L’islamiste Ali Larayedh est devenu officiellement Premier ministre de Tunisie jeudi, avec comme lourde tâche de remettre le pays sur les rails, le jour des obsèques d’un vendeur ambulant qui s’est immolé, rappelant le suicide à l’origine de la révolte de 2011.
S’exprimant après la passation de pouvoir, le Premier ministre sortant Hamadi Jebali a appelé à soutenir son successeur car « celui qui parie sur l’échec du (nouveau) gouvernement parie sur l’échec de l’expérience » démocratique tunisienne.
M. Larayedh a promis que son équipe, qui a reçu mercredi la confiance de l’Assemblée nationale constituante (ANC), sera à l’écoute des « soucis de la nation et du peuple ».
Hamadi Jebali a démissionné il y a près d’un mois, après le refus de son propre parti islamiste Ennahda de former un gouvernement apolitique pour sortir la Tunisie d’une profonde crise politique, sociale et institutionnelle aggravée par l’assassinat le 6 février de l’opposant Chokri Belaïd.

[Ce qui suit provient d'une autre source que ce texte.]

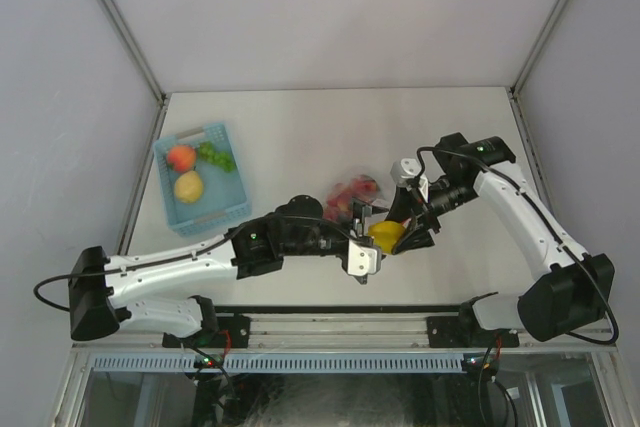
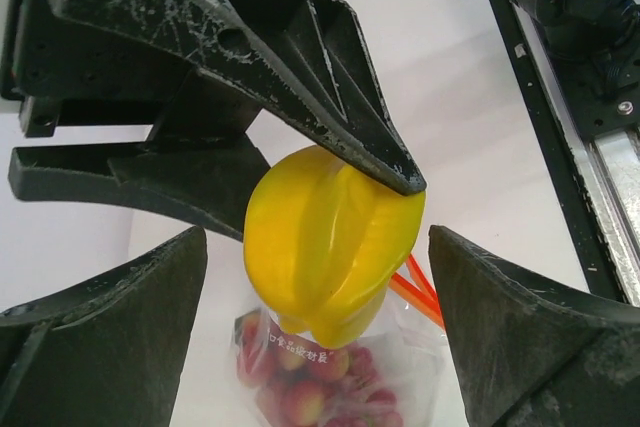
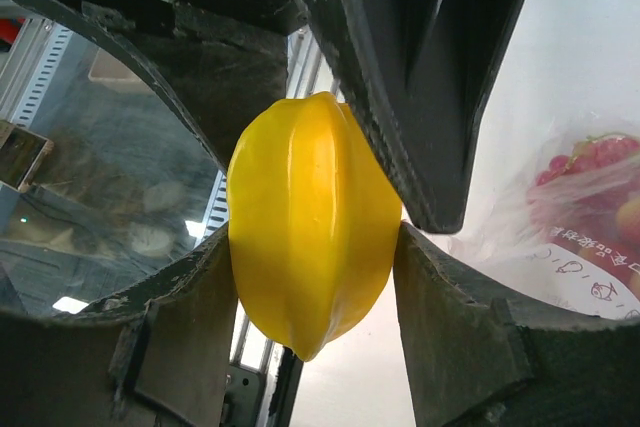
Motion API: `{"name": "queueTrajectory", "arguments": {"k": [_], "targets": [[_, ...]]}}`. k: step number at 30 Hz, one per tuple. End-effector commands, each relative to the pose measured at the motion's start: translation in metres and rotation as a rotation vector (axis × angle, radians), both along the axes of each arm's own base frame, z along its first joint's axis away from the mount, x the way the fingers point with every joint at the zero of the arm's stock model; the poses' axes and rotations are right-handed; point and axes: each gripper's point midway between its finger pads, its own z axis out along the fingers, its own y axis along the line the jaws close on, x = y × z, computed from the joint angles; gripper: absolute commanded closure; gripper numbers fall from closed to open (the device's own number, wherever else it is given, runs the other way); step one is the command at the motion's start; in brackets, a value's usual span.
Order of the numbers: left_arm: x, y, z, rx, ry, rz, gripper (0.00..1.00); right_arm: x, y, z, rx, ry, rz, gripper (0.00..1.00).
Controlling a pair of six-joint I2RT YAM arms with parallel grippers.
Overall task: Open the zip-top bag and remove the fake food
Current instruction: Place the fake fruit in the bin.
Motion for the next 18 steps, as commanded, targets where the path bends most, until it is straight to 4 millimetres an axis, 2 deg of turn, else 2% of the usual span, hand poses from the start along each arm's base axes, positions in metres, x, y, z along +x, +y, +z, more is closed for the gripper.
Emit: {"name": "queueTrajectory", "arguments": {"k": [1,8,15,18], "targets": [[-0.002,-0.010,0.031,-0.049,-0.058,-0.023,0.08,-0.001,0.006,0.015,0.056,-0.031,0.017,0.86],[-0.003,-0.015,0.028,-0.031,-0.039,-0.021,0.26,0.001,0.008,0.016,0.061,0.005,0.010,0.86],[-0.008,-0.021,0.031,-0.036,-0.043,-0.039,0.30,0.001,0.012,0.015,0.064,0.060,0.007,0.85],[-0.011,-0.022,0.028,-0.028,-0.035,-0.052,0.39,0.000,0.012,0.015,0.063,0.062,0.010,0.85]]}}
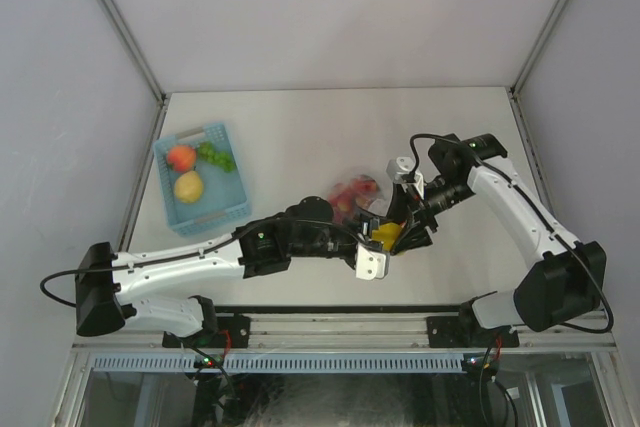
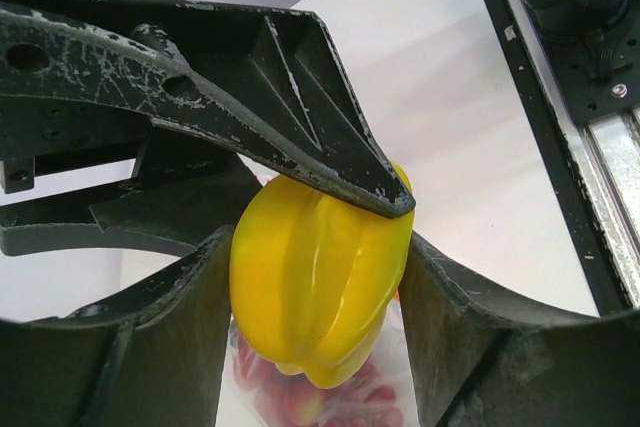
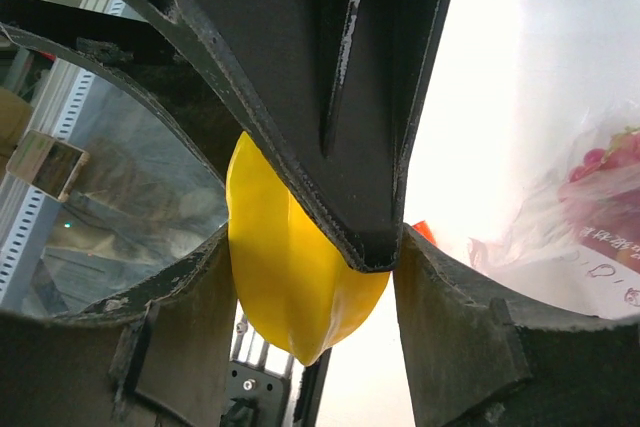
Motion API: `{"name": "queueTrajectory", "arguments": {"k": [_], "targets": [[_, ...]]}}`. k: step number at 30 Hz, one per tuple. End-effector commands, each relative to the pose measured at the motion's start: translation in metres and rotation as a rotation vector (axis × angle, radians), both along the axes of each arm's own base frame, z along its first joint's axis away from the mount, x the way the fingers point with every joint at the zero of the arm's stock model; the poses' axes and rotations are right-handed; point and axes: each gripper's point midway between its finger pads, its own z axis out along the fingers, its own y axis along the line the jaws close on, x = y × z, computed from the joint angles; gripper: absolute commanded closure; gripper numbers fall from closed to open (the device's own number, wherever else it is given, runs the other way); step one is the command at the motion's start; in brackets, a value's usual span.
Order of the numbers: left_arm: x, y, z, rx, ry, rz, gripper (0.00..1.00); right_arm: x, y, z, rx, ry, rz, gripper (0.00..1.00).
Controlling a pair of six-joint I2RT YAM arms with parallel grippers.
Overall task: Open the zip-top bag and remove the fake food
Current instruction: Place the fake fruit in the bin.
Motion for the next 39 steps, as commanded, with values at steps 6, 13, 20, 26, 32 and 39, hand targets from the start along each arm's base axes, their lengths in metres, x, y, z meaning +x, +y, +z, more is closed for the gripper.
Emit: {"name": "queueTrajectory", "arguments": {"k": [6,13,20,26,32,39], "targets": [[-0.005,-0.010,0.028,-0.050,-0.013,-0.025,0.60,0.000,0.007,0.018,0.063,-0.021,0.003,0.83],[-0.001,-0.005,0.029,-0.051,0.000,0.013,0.85,0.000,0.007,0.017,0.060,-0.015,0.002,0.56],[0.001,0.000,0.031,-0.071,0.011,0.040,0.95,0.001,0.006,0.016,0.054,-0.020,0.000,0.16],[0.002,0.006,0.031,-0.080,0.022,0.060,1.00,0.003,0.004,0.016,0.052,-0.017,-0.015,0.00],[0.004,0.013,0.031,-0.094,0.037,0.092,1.00,0.011,-0.001,0.016,0.056,-0.019,-0.054,0.00],[0.009,0.026,0.021,-0.100,0.080,0.149,1.00,0.024,-0.009,0.024,0.074,-0.049,-0.111,0.00]]}}
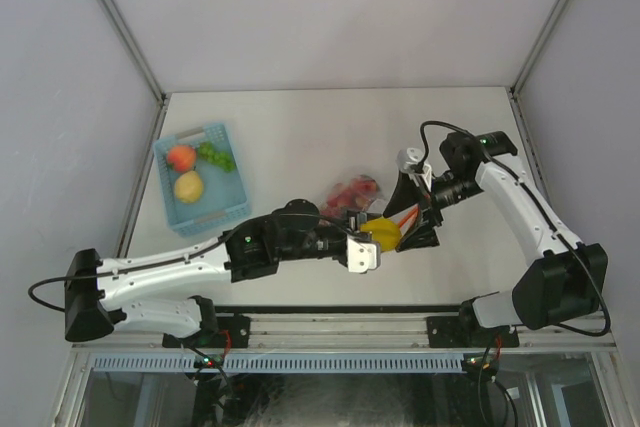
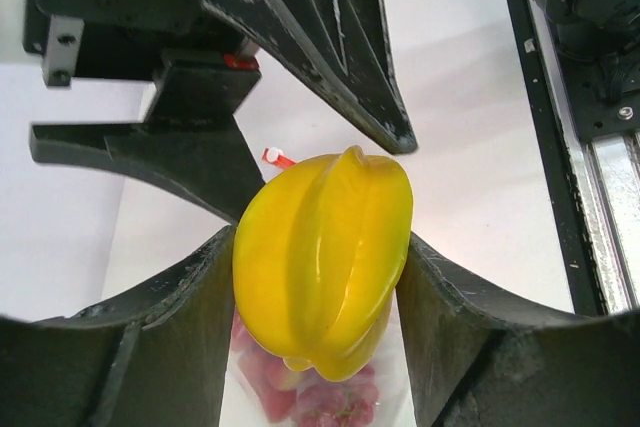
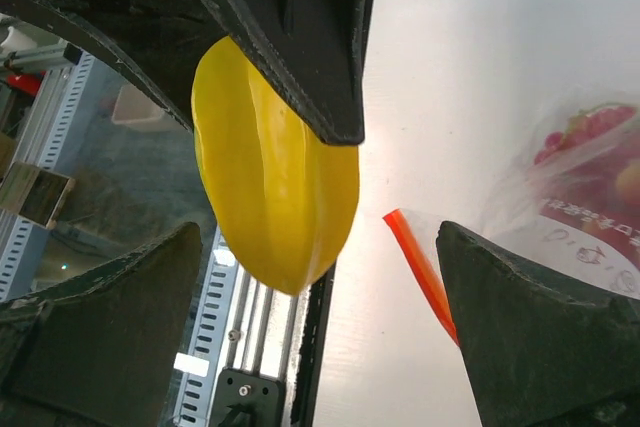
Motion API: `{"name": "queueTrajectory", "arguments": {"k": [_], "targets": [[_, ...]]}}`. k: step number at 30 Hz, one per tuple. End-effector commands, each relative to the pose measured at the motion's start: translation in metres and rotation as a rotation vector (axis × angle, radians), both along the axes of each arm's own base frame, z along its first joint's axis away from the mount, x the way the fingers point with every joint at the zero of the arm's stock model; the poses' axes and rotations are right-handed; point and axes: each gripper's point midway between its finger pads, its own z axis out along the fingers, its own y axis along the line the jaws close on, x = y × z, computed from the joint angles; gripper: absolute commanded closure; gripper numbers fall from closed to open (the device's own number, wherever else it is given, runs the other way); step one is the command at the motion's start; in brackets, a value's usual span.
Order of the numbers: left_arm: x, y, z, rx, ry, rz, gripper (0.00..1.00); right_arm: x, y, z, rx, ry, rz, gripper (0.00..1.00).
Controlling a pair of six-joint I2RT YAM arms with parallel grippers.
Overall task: Open the zip-top bag and remove the fake food
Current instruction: Place the fake fruit in the bin.
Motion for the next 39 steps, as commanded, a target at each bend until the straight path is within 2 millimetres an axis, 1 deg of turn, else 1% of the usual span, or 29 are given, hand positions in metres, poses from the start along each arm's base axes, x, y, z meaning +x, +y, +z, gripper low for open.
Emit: {"name": "queueTrajectory", "arguments": {"k": [1,7,12,15,19,23,24,27,29,32,34,39], "targets": [[0.005,0.013,0.008,-0.059,0.025,0.058,1.00,0.012,0.000,0.023,0.068,-0.088,-0.037,0.00],[0.017,0.031,0.002,-0.070,0.058,0.132,1.00,0.026,-0.008,0.031,0.084,-0.122,-0.095,0.00],[0.045,0.056,0.004,-0.135,0.150,0.269,1.00,0.030,-0.013,0.031,0.083,-0.134,-0.118,0.00],[0.067,0.080,0.006,-0.197,0.209,0.383,1.00,0.033,-0.016,0.030,0.077,-0.143,-0.128,0.00],[0.095,0.120,-0.001,-0.290,0.331,0.555,1.00,0.038,-0.019,0.025,0.053,-0.145,-0.146,0.00],[0.123,0.171,-0.009,-0.422,0.453,0.753,1.00,0.047,-0.020,0.018,0.018,-0.135,-0.179,0.00],[0.131,0.188,-0.011,-0.458,0.473,0.815,1.00,0.050,-0.021,0.016,0.008,-0.135,-0.190,0.00],[0.145,0.226,-0.021,-0.542,0.536,0.959,1.00,0.058,-0.023,0.011,-0.027,-0.138,-0.222,0.00],[0.155,0.255,-0.030,-0.593,0.578,1.076,1.00,0.063,-0.024,0.008,-0.046,-0.130,-0.247,0.00],[0.164,0.289,-0.042,-0.660,0.657,1.215,1.00,0.070,-0.025,0.005,-0.063,-0.137,-0.281,0.00],[0.169,0.308,-0.048,-0.711,0.719,1.293,1.00,0.073,-0.026,0.002,-0.077,-0.132,-0.301,0.00],[0.180,0.339,-0.064,-0.797,0.852,1.422,1.00,0.076,-0.029,-0.006,-0.102,-0.126,-0.334,0.00]]}}
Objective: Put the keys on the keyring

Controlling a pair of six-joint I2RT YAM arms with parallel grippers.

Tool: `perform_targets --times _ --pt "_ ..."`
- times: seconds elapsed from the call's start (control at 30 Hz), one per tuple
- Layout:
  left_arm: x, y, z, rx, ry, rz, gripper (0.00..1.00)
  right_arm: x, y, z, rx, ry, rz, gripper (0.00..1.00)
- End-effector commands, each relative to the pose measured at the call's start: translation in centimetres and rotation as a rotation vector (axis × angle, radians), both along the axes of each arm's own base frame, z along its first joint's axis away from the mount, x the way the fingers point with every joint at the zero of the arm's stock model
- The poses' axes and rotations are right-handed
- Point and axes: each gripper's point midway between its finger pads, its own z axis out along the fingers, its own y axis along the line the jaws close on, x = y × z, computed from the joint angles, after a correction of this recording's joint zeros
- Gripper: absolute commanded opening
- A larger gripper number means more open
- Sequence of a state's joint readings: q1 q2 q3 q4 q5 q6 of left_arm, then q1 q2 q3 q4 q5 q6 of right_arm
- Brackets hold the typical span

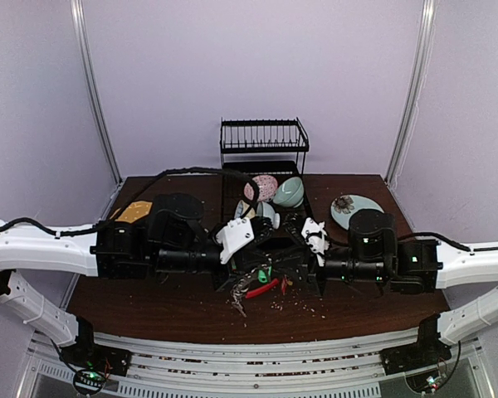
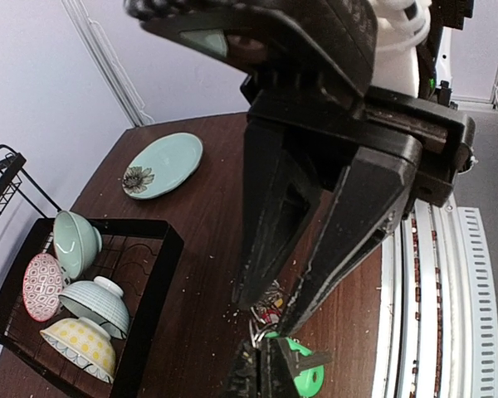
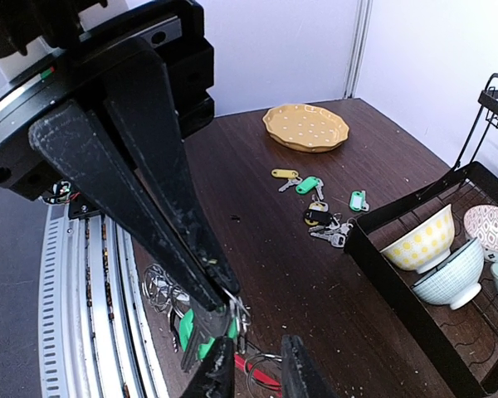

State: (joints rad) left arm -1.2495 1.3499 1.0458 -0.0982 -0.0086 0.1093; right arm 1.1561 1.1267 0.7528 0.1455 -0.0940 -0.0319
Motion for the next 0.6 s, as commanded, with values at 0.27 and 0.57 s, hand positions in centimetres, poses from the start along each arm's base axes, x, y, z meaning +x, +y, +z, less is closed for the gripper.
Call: perform_targets --times 0.27,0.57 --pt "0.1 -0.8 3.2 -0.134 -0.005 0.005 0.00 -1.5 -1.3 0.4 -0.015 -0.143 0.076 0.30" --pt "-0.2 -1.0 3.6 -0.146 -0.001 -0.010 0.00 -0.2 -0.7 0.9 -0.023 -0.172 -0.034 0.27"
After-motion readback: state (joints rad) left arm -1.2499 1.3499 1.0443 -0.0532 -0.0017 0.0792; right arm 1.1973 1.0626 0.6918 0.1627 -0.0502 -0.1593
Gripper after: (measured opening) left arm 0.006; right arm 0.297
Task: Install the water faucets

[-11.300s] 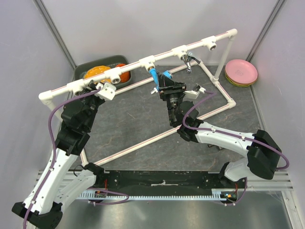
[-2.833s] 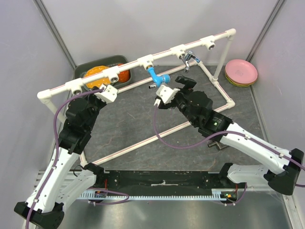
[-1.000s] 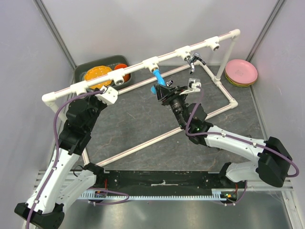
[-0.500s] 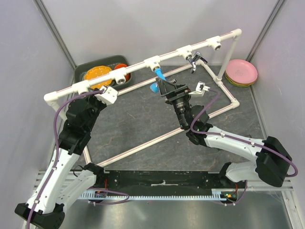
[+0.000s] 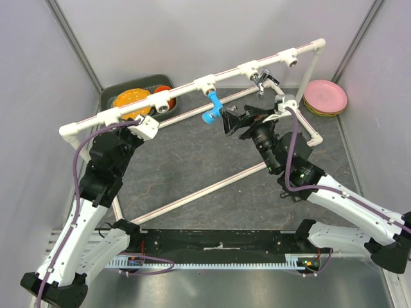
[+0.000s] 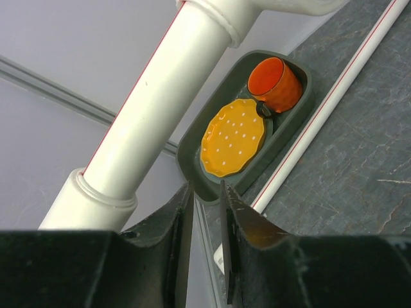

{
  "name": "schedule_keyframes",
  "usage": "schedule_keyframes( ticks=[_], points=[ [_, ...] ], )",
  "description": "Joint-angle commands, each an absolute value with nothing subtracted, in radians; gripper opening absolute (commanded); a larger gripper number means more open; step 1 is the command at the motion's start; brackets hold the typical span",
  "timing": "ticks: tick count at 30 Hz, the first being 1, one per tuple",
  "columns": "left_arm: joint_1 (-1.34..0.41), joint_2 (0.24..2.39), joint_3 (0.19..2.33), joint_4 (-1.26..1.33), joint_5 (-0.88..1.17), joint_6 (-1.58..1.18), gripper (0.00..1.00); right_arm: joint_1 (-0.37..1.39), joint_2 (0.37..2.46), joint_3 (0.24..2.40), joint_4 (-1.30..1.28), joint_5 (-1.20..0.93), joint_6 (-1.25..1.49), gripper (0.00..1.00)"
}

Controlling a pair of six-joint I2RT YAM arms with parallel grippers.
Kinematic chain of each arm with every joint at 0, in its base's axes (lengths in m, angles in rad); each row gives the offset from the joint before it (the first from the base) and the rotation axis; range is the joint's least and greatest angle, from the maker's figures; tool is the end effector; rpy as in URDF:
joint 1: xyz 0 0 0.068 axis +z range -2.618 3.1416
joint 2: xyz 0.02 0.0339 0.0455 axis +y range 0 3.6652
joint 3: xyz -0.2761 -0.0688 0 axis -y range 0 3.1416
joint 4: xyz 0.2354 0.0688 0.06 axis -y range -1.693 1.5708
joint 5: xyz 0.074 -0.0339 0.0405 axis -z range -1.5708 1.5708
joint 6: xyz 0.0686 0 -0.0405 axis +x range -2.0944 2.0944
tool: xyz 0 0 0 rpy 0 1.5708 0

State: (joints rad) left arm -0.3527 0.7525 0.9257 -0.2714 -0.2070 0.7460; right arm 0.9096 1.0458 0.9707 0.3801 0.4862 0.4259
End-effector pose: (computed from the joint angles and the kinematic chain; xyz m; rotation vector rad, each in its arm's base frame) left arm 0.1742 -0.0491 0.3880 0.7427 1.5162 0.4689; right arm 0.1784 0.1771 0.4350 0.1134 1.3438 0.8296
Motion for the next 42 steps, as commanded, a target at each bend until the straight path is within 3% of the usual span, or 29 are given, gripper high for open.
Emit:
schedule_keyframes(
  ticks=[1, 4, 13, 20, 27, 33, 42],
  points=[
    [-0.344, 0.753, 0.928, -0.227, -0.207, 0.727, 0.29, 0.91, 1.025, 1.144, 0.002, 0.428, -0.13, 0.98],
    [-0.342, 0.75, 0.927, -0.227, -0.206, 0.724, 0.27, 0.937, 1.04, 1.229, -0.176, 0.44, -0.409, 0.98],
    [-0.341, 0.753, 0.923, -0.226, -0.206, 0.727, 0.2, 1.124, 1.15, 1.319, -0.229, 0.664, -1.108, 0.98],
    [-0.341, 0.755, 0.92, -0.225, -0.207, 0.735, 0.02, 1.192, 1.269, 1.362, -0.166, 0.859, -1.394, 0.98],
    [-0.339, 0.749, 0.917, -0.226, -0.206, 0.736, 0.02, 1.189, 1.367, 1.341, -0.011, 0.965, -1.549, 0.98],
    [-0.339, 0.741, 0.917, -0.225, -0.206, 0.738, 0.02, 1.172, 1.434, 1.37, 0.037, 0.976, -1.591, 0.88],
    [-0.337, 0.723, 0.934, -0.218, -0.209, 0.712, 0.02, 1.157, 1.466, 1.381, 0.049, 0.974, -1.559, 0.41]
  ],
)
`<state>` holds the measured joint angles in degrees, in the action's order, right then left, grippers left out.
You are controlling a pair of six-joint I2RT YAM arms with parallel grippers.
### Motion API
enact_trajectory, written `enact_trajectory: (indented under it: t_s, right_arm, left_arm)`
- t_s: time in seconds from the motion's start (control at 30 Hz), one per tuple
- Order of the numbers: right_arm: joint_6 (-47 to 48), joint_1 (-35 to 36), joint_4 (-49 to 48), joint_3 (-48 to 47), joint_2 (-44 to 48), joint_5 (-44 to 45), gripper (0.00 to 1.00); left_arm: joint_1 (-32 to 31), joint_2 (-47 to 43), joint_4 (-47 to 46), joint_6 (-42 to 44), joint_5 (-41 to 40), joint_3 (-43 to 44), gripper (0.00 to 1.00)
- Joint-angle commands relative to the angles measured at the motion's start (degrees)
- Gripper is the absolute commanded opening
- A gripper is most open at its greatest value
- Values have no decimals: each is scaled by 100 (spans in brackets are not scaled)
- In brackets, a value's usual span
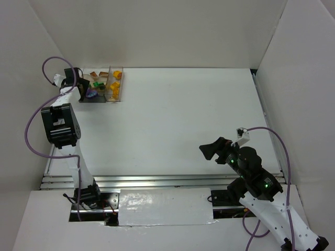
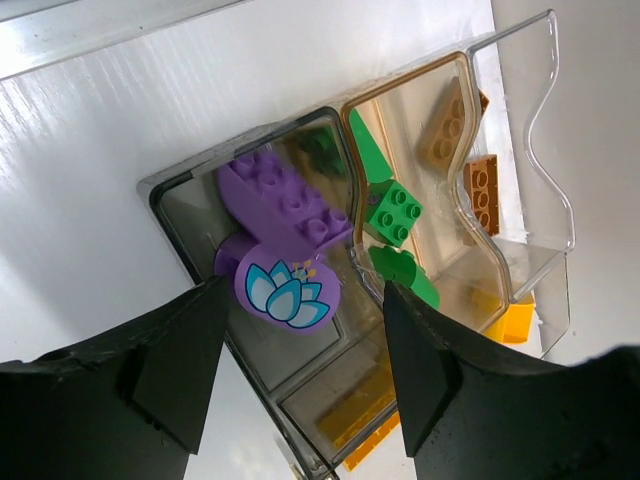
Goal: Sort the legos into containers by color
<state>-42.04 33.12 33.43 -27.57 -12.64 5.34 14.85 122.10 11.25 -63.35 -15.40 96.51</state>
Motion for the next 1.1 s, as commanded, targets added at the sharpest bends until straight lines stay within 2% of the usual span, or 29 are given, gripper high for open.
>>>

M. Larayedh, issu lui aussi d’Ennahda, a été désigné pour lui succéder et après de longues négociations il a reconduit une alliance malaisée entre islamistes et deux partis laïques tout en l’élargissant à des indépendants.
Il a promis de résoudre dans l’année la crise institutionnelle en faisant adopter la Constitution et en organisant des élections, de créer les conditions de la reprise économique et de rétablir la sécurité dans le pays où l’état d’urgence est toujours en vigueur.
Plus de deux ans après une révolution motivée par la misère, la Tunisie est toujours minée par une économie anémique entretenant une crise sociale dont la dernière illustration a été l’immolation par le feu mardi d’un jeune vendeur ambulant, Adel Khazri, 27 ans, à Tunis.
Son enterrement jeudi à Souk Jemaa dans le nord-ouest tunisien, s’est transformé en manifestation anti-Ennahda. Des centaines de personnes ont participé à ses funérailles scandant « Avec notre âme et notre sang nous nous sacrifions pour notre martyr » et « Ennahda dégage ».
Des dizaines de jeunes ont ensuite manifesté dans la capitale régionale, Jendouba, contre la pauvreté et le chômage, causes au coeur de la révolution qui avait déjà été déclenchée par l’immolation d’un vendeur ambulant et avait renversé le président Zine Al Abidine Ben Ali.
« Aucun responsable du pays n’a pris la peine de venir présenter ses condoléances à la famille! Adel est mort comme un chien », a lancé l’un des manifestants, Mohamed Bousselmi. Dès lors, les journaux étaient nombreux à estimer que le nouveau cabinet n’a « pas droit à l’erreur ».
Pour Le Quotidien, « les intentions sont bonnes » mais M. Larayedh n’a pas présenté « de programme politique précis. (…) Attendons de voir pour juger sur pièces. Le temps des miracles n’est peut-être pas encore révolu ».
Ali Larayedh a promis de résoudre cette année la crise institutionnelle en faisant adopter la Constitution et en organisant des élections, et de créer les conditions de la reprise économique tout en rétablissant la sécurité. Dans un bref entretien accordé à l’AFP, il a souligné que les principales menaces pesant sur la Tunisie étaient le « terrorisme » et les violences sociales.
La Tunisie est confrontée à l’essor de groupuscules salafistes armés, responsables, selon les autorités, notamment de l’attaque de l’ambassade américaine en septembre 2012 et de l’assassinat de Chokri Belaïd.
Pour aider à résoudre la crise sociale et s’attaquer au chômage (17%), M. Larayedh a dit viser la création de 90.000 emplois en 2013, sans pour autant exposer de programme.
Il n’a pas non plus indiqué si Ennahda était prêt à renoncer à l’instauration d’un régime parlementaire pour débloquer la rédaction de la Constitution, d’autres forces politiques souhaitant que le président dispose de prérogatives réelles.